Art Of Spelling PDF Author: Savant Marilyn Vos
Publisher: W. W. Norton & Company
ISBN: 9780393322088
Category : Business & Economics
Languages : en
Pages : 212

Book Description
The national bestseller from "Parade's" "Ask Marilyn" columnist is the definitive book for anyone who cares about spelling.

Creativity & Madness

Creativity & Madness PDF Author: Barry Panter
Publisher: A I M E D
ISBN:
Category : Art
Languages : en
Pages : 336

Book Description
Eighteen psychiatrists, psychologists, and other mental health professionals describe the work, lives, and personalities of sixteen famous artists, writers, and musicians, examining their art from an esthetic viewpoint and also as reflections of the artists' emotional lives.

Learning from Madness

Learning from Madness PDF Author: Kaira M. Cabañas
Publisher: University of Chicago Press
ISBN: 022655631X
Category : Art
Languages : en
Pages : 245

Book Description
Throughout the history of European modernism, philosophers and artists have been fascinated by madness. Something different happened in Brazil, however, with the “art of the insane” that flourished within the modernist movements there. From the 1920s to the 1960s, the direction and creation of art by the mentally ill was actively encouraged by prominent figures in both medicine and art criticism, which led to a much wider appreciation among the curators of major institutions of modern art in Brazil, where pieces are included in important exhibitions and collections. Kaira M. Cabañas shows that at the center of this advocacy stood such significant proponents as psychiatrists Osório César and Nise da Silveira, who championed treatments that included painting and drawing studios; and the art critic Mário Pedrosa, who penned Gestaltist theses on aesthetic response. Cabañas examines the lasting influence of this unique era of Brazilian modernism, and how the afterlife of this “outsider art” continues to raise important questions. How do we respect the experiences of the mad as their work is viewed through the lens of global art? Why is this art reappearing now that definitions of global contemporary art are being contested? Learning from Madness offers an invigorating series of case studies that track the parallels between psychiatric patients’ work in Western Europe and its reception by influential artists there, to an analogous but altogether distinct situation in Brazil.
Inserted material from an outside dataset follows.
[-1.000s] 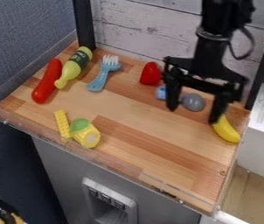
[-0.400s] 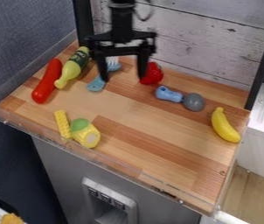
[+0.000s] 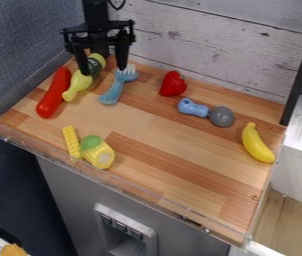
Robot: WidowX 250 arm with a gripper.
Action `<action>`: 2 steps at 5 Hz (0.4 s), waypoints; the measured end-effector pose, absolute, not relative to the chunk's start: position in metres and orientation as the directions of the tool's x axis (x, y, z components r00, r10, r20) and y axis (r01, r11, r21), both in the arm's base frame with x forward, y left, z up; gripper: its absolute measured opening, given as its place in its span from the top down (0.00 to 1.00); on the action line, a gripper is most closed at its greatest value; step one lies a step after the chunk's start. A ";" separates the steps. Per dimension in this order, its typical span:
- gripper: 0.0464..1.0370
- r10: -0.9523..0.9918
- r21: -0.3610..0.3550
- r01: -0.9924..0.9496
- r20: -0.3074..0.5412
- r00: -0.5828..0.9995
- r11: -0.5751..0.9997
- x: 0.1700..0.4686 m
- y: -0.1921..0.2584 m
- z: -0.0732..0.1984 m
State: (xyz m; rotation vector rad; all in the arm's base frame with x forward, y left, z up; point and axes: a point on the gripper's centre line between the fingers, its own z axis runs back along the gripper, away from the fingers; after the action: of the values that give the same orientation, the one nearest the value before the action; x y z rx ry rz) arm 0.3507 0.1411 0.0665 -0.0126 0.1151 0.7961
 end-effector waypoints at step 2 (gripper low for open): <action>0.04 0.483 0.008 -0.486 -0.141 0.864 0.874 0.374 0.166 0.058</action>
State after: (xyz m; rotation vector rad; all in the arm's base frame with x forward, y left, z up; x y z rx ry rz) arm 0.3736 0.1662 0.0581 -0.0281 0.1399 0.5078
Starting Out in the Evening

Starting Out in the Evening PDF Author: Brian Morton
Publisher: HMH
ISBN: 0547451598
Category : Fiction
Languages : en
Pages : 332

Book Description
A New York Times Notable Book: A friendship evolves between an aging author and a young grad student in a novel by the acclaimed author of Florence Gordon. A PEN/Faulkner Award Nominee and one of Publishers Weekly’s Best Books of the Year Leonard Schiller is a novelist in his seventies, a second-string but respectable talent who produced only a small handful of books. Heather Wolfe is an attractive graduate student in her twenties. She read Schiller’s novels when she was growing up and they changed her life. When the ambitious Heather decides to write her master’s thesis about Schiller’s work and sets out to meet him—convinced she can bring Schiller back into the literary world’s spotlight—the unexpected consequences of their meeting alter everything in Schiller’s ordered life. What follows is a quasi-romantic friendship and intellectual engagement that investigates the meaning of art, fame, and personal connection. “Nothing less than a triumph,” Starting Out in the Evening is Brian Morton’s most widely acclaimed novel to date (The New York Times Book Review).